- _Task description_: Locate each line of the material that contains "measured", then return it.

***** Data shown *****

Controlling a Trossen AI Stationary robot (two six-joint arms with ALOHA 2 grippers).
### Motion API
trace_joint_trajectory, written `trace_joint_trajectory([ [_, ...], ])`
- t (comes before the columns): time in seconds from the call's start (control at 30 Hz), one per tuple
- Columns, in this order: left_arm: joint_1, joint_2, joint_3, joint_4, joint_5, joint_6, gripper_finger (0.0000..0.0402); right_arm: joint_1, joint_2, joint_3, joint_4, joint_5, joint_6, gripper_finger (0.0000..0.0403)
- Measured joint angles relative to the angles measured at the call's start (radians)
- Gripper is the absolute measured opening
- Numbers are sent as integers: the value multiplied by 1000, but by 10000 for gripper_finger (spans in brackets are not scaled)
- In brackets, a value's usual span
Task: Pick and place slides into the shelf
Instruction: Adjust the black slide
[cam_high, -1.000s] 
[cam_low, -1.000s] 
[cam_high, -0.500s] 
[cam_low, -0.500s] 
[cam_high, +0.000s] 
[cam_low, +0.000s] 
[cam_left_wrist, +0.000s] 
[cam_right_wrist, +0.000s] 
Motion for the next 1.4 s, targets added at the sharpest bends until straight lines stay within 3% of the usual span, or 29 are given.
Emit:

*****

- _Exercise response_:
- Measured joint angles relative to the angles measured at the call's start (radians)
- Gripper is the absolute measured opening

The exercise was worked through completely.